Data to examine —
----------

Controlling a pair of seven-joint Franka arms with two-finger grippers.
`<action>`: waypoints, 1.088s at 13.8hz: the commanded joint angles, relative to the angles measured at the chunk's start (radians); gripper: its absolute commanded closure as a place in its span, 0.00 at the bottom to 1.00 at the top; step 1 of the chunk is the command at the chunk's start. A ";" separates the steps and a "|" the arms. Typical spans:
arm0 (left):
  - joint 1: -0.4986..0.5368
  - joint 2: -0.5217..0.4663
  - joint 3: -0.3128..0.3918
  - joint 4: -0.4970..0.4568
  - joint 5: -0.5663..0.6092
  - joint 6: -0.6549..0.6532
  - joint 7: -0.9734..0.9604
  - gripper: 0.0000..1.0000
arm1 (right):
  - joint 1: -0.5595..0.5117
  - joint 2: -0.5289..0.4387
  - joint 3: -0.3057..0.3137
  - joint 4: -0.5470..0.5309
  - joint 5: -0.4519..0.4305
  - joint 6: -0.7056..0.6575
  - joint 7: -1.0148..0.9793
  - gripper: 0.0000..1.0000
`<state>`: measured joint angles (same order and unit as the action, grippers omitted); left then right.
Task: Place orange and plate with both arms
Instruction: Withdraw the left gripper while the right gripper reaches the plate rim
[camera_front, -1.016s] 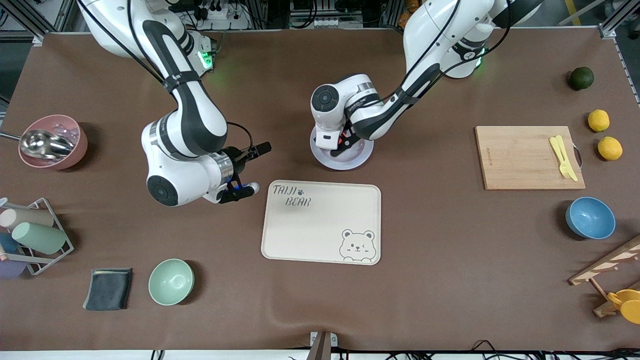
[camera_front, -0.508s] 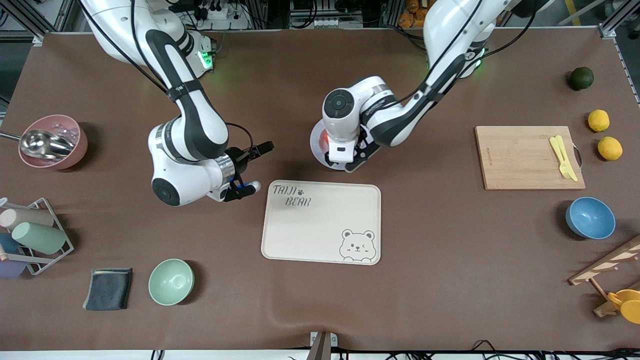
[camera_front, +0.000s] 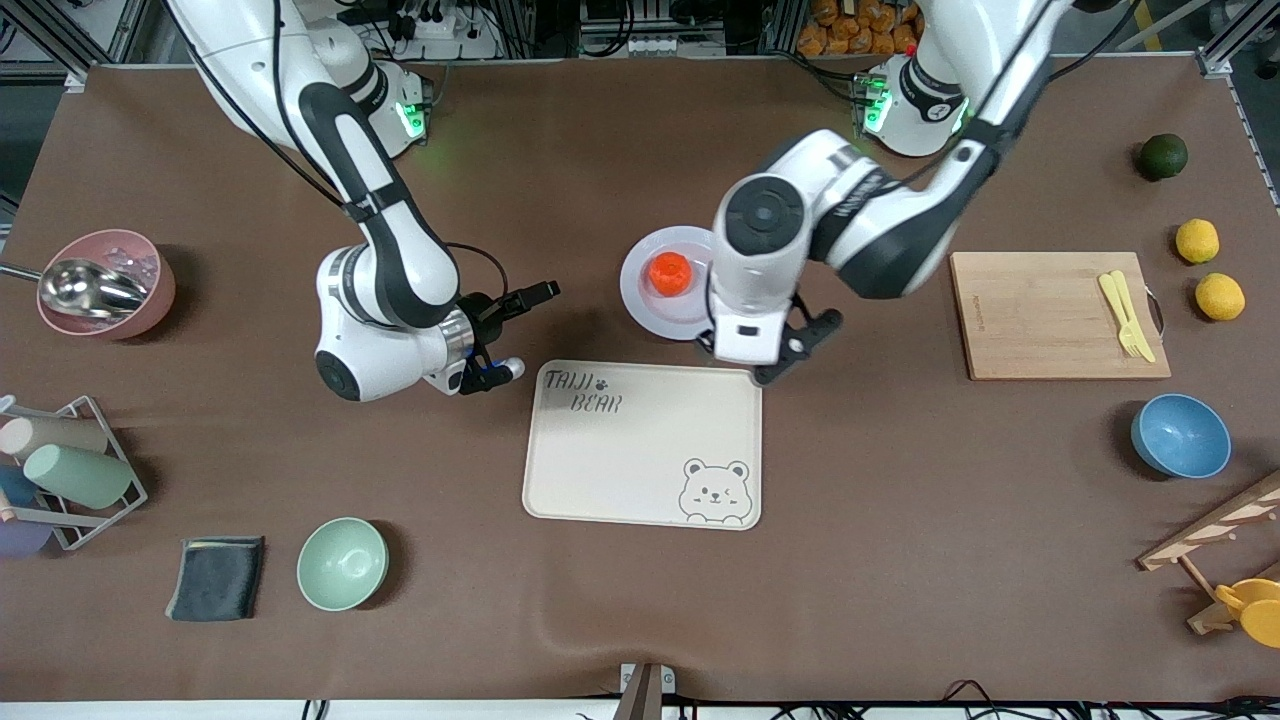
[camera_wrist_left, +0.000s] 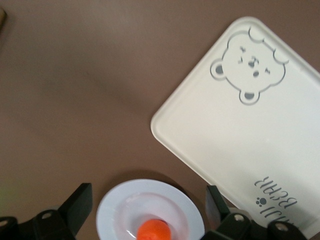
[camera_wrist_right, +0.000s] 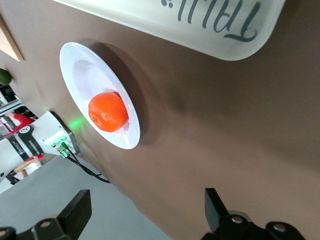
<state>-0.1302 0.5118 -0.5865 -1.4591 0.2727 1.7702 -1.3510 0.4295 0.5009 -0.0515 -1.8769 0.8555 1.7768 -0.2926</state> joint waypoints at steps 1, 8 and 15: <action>0.159 -0.082 -0.012 0.025 -0.043 -0.060 0.236 0.00 | 0.057 -0.064 -0.002 -0.122 0.080 0.097 -0.037 0.00; 0.420 -0.255 -0.007 0.022 -0.024 -0.061 0.660 0.00 | 0.170 -0.062 -0.002 -0.214 0.233 0.243 -0.040 0.00; 0.159 -0.404 0.427 0.009 -0.102 -0.146 0.900 0.00 | 0.285 -0.042 -0.002 -0.245 0.410 0.389 -0.040 0.00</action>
<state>0.2523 0.1386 -0.4078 -1.4187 0.2073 1.6352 -0.4802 0.7081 0.4774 -0.0450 -2.0963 1.2148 2.1543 -0.3199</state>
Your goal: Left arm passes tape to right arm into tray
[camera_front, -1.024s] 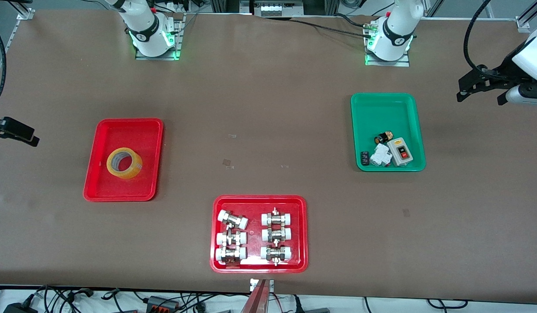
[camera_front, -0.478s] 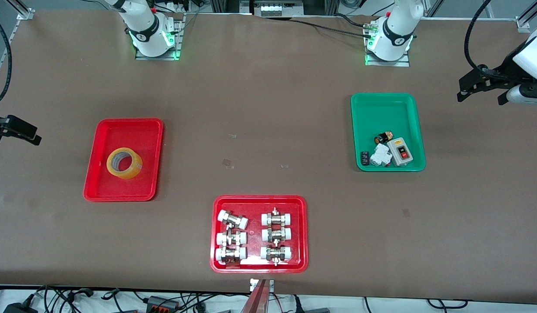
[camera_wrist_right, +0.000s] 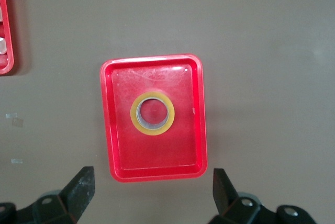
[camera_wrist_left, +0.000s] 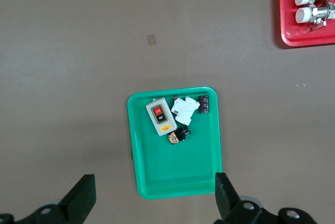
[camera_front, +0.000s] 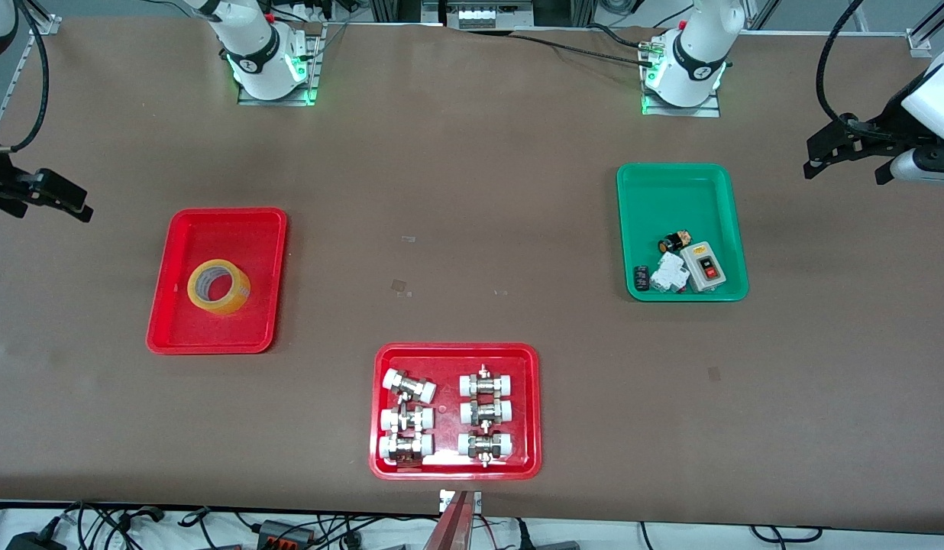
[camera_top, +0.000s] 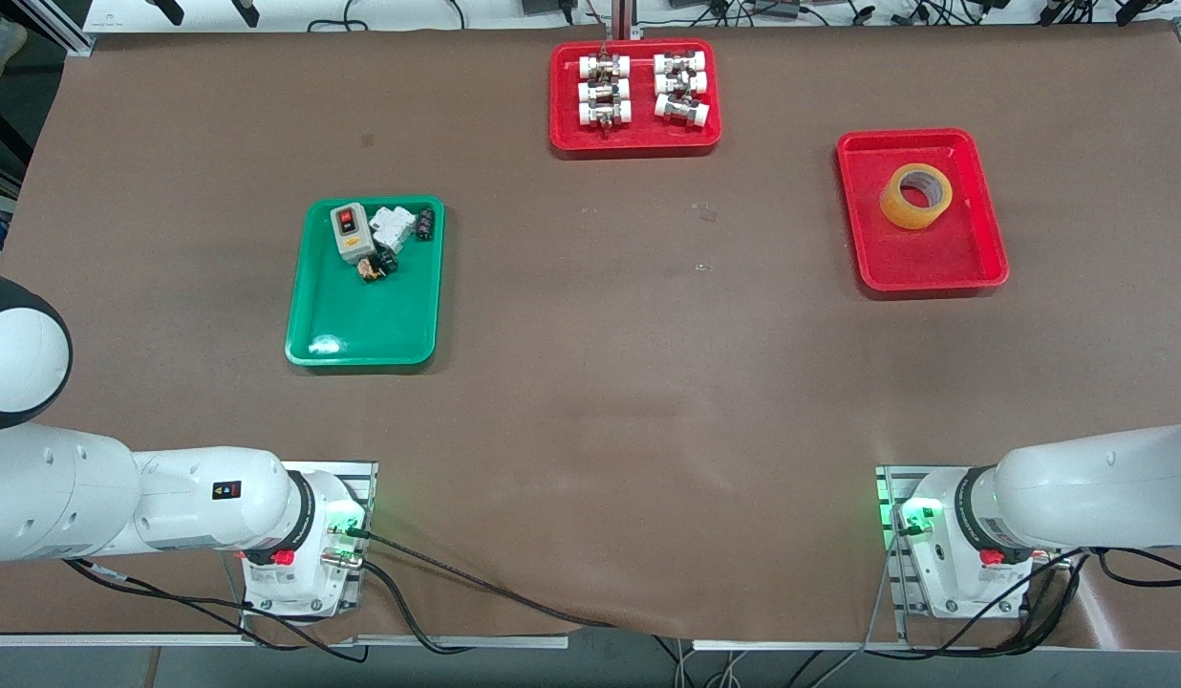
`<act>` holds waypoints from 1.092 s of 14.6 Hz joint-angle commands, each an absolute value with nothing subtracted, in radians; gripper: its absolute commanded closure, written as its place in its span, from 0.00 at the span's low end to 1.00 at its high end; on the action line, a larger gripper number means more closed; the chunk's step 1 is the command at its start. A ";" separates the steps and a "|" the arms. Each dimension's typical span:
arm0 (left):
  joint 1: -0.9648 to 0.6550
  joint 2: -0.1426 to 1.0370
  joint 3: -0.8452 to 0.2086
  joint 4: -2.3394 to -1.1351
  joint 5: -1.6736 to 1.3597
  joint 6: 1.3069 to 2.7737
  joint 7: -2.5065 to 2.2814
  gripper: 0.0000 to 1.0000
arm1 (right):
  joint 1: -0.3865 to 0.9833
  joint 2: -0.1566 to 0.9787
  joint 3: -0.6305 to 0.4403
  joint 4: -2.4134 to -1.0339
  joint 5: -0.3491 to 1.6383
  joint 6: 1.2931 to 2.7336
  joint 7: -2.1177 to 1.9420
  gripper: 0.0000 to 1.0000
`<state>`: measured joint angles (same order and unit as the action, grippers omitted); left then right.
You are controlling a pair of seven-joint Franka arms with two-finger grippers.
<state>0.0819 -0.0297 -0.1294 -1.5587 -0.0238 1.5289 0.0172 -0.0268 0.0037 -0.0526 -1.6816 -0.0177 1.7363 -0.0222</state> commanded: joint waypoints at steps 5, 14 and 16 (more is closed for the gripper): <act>0.083 -0.034 -0.130 -1.546 -0.008 1.513 0.028 0.00 | -0.003 -0.028 -0.054 -1.707 -0.014 1.726 -0.035 0.00; 0.083 -0.034 -0.130 -1.545 -0.008 1.499 0.029 0.00 | -0.011 -0.028 -0.051 -1.704 -0.012 1.729 -0.037 0.00; 0.083 -0.032 -0.130 -1.543 -0.008 1.499 0.029 0.00 | -0.043 -0.028 -0.022 -1.704 -0.014 1.733 -0.037 0.00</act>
<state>0.0819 -0.0297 -0.1295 -1.5587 -0.0238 1.5179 0.0173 -0.0125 -0.0091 -0.0476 -1.6898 -0.0162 1.7284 -0.0223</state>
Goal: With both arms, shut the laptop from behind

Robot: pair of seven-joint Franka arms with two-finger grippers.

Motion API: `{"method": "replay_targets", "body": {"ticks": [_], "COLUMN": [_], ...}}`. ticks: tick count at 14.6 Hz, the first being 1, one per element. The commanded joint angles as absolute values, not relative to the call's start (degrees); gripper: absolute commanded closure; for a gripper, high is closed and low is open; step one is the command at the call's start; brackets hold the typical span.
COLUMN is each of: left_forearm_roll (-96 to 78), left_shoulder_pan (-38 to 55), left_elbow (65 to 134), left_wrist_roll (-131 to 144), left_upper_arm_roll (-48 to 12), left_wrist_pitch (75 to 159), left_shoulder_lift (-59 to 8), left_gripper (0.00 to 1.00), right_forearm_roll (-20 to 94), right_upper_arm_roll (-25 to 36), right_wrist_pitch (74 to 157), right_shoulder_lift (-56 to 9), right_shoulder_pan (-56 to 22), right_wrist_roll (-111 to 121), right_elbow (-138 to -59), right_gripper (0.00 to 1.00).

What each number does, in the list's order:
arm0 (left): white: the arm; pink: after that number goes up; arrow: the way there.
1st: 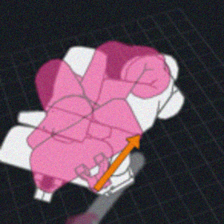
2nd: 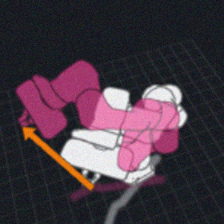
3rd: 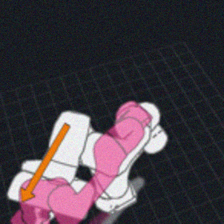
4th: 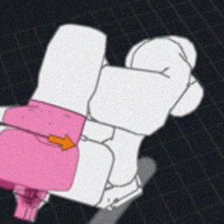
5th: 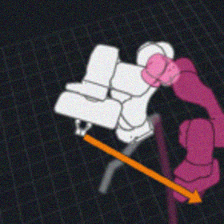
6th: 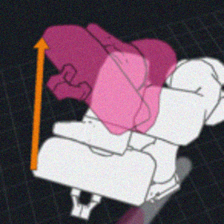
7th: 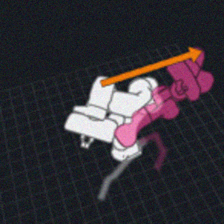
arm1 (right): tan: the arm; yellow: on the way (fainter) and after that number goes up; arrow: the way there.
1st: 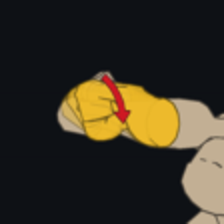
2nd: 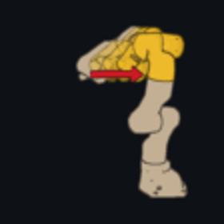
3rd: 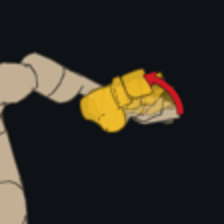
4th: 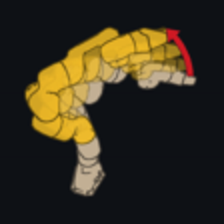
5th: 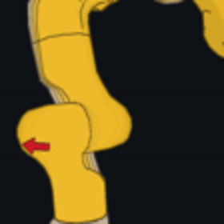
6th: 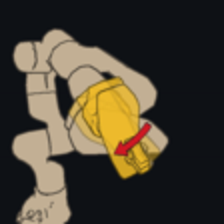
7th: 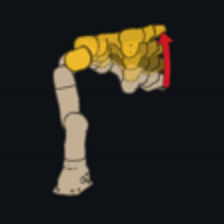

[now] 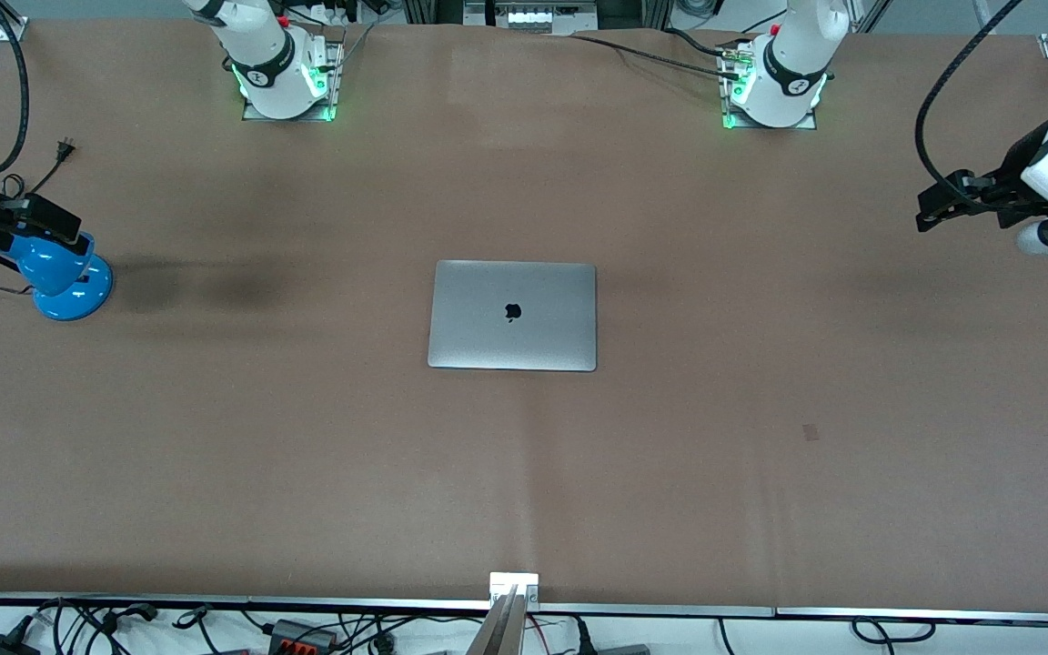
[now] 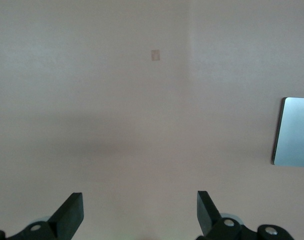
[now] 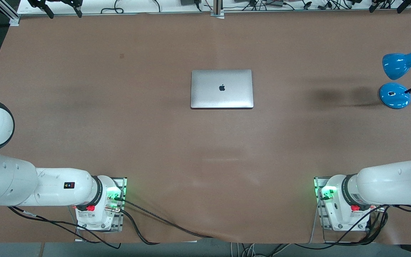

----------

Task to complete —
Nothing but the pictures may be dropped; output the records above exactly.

Task output —
Controlling a pair of seven-joint Franka arms with two-finger grippers.
`<action>`: waypoints, 1.088s at 13.8hz: the commanded joint angles, relative to the angles measured at the chunk's start (radians); gripper: its absolute commanded closure as a place in its span, 0.00 at the bottom to 1.00 at the top; step 1 of the chunk is the command at the chunk's start. A ";" separates the steps and a "|" the arms. Typical spans:
arm0 (left):
  - joint 1: -0.4986..0.5368
  - joint 2: -0.5217..0.4663
  - joint 3: -0.3128..0.3918
  - joint 4: -0.4970..0.4568
  - joint 5: -0.5663..0.6092
  - joint 6: -0.6549..0.6532
  - joint 7: -0.9734..0.9604
  - gripper: 0.0000..1.0000
arm1 (right):
  - joint 1: -0.5595..0.5117
  - joint 2: -0.5289..0.4387
  - joint 3: -0.3057..0.3137
  - joint 4: -0.5470..0.5309
  - joint 5: -0.4519..0.4305
  - joint 6: -0.7056..0.6575
  - joint 7: -1.0148..0.9793
  - gripper: 0.0000..1.0000
`<state>`: measured joint angles (same order and unit as the action, grippers omitted); left then right.
Task: Place orange and plate with both arms
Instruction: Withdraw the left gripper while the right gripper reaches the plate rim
[camera_front, -1.016s] 
[camera_front, -0.508s] 
[camera_front, +0.000s] 
[camera_wrist_left, +0.000s] 
[camera_wrist_right, +0.000s] 
<state>-0.1302 0.5118 -0.5865 -1.4591 0.2727 1.7702 -1.3510 0.4295 0.5009 -0.0515 -1.8769 0.8555 1.7768 -0.2926</state> joint waypoints at steps 1, 8 and 15: <action>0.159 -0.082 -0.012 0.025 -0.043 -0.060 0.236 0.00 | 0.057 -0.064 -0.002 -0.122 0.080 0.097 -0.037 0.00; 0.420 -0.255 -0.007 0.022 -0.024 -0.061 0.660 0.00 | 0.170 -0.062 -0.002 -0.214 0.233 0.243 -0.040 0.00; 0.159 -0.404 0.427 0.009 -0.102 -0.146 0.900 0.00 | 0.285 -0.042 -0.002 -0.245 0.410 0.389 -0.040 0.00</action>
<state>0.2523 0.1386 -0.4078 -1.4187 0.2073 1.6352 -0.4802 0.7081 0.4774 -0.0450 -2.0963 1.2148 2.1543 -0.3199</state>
Your goal: Left arm passes tape to right arm into tray
[camera_front, -1.024s] 
[camera_front, -0.478s] 
[camera_wrist_right, +0.000s] 
[camera_wrist_left, +0.000s] 
[camera_front, +0.000s] 
[camera_top, +0.000s] 
`<act>` holds waypoints from 1.092 s of 14.6 Hz joint-angle commands, each an absolute value with nothing subtracted, in radians; gripper: its absolute commanded closure, written as its place in its span, from 0.00 at the span's low end to 1.00 at its high end; on the action line, a larger gripper number means more closed; the chunk's step 1 is the command at its start. A ";" separates the steps and a "|" the arms. Each dimension's typical span:
arm0 (left):
  joint 1: -0.9648 to 0.6550
  joint 2: -0.1426 to 1.0370
  joint 3: -0.8452 to 0.2086
  joint 4: -2.3394 to -1.1351
  joint 5: -1.6736 to 1.3597
  joint 6: 1.3069 to 2.7737
  joint 7: -2.5065 to 2.2814
  gripper: 0.0000 to 1.0000
arm1 (right):
  joint 1: -0.3865 to 0.9833
  joint 2: -0.1566 to 0.9787
  joint 3: -0.6305 to 0.4403
  joint 4: -2.4134 to -1.0339
  joint 5: -0.3491 to 1.6383
  joint 6: 1.2931 to 2.7336
  joint 7: -2.1177 to 1.9420
  gripper: 0.0000 to 1.0000
`<state>`: measured joint angles (same order and unit as the action, grippers omitted); left then right.
You are controlling a pair of seven-joint Franka arms with two-finger grippers.
<state>0.0819 -0.0297 -0.1294 -1.5587 -0.0238 1.5289 0.0172 -0.0268 0.0037 -0.0526 -1.6816 -0.0177 1.7363 -0.0222</state> commanded: joint waypoints at steps 5, 14 and 16 (more is closed for the gripper): <act>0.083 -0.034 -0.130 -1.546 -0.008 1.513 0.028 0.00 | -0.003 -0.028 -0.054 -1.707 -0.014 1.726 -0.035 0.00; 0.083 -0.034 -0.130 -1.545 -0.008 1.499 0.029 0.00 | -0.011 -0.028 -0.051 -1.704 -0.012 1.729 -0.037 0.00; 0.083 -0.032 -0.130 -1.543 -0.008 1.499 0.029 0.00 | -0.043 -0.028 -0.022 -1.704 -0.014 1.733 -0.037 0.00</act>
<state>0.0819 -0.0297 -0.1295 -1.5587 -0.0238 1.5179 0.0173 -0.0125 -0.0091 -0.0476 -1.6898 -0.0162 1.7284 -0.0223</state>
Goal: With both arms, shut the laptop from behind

Robot: pair of seven-joint Franka arms with two-finger grippers.

Motion API: `{"method": "replay_targets", "body": {"ticks": [_], "COLUMN": [_], ...}}`. ticks: tick count at 14.6 Hz, the first being 1, one per element. The commanded joint angles as absolute values, not relative to the call's start (degrees); gripper: absolute commanded closure; for a gripper, high is closed and low is open; step one is the command at the call's start; brackets hold the typical span.
COLUMN is each of: left_forearm_roll (-96 to 78), left_shoulder_pan (-38 to 55), left_elbow (65 to 134), left_wrist_roll (-131 to 144), left_upper_arm_roll (-48 to 12), left_wrist_pitch (75 to 159), left_shoulder_lift (-59 to 8), left_gripper (0.00 to 1.00), right_forearm_roll (-20 to 94), right_upper_arm_roll (-25 to 36), right_wrist_pitch (74 to 157), right_shoulder_lift (-56 to 9), right_shoulder_pan (-56 to 22), right_wrist_roll (-111 to 121), right_elbow (-138 to -59), right_gripper (0.00 to 1.00).

What each number does, in the list's order:
arm0 (left): white: the arm; pink: after that number goes up; arrow: the way there.
1st: 
2nd: 
3rd: 
4th: 
5th: 
6th: 
7th: 
arm1 (right): tan: the arm; yellow: on the way (fainter) and after that number goes up; arrow: the way there.
1st: 
2nd: 
3rd: 
4th: 
5th: 
6th: 
7th: 

[now] 
[now] 
[now] 

The reply is now complete.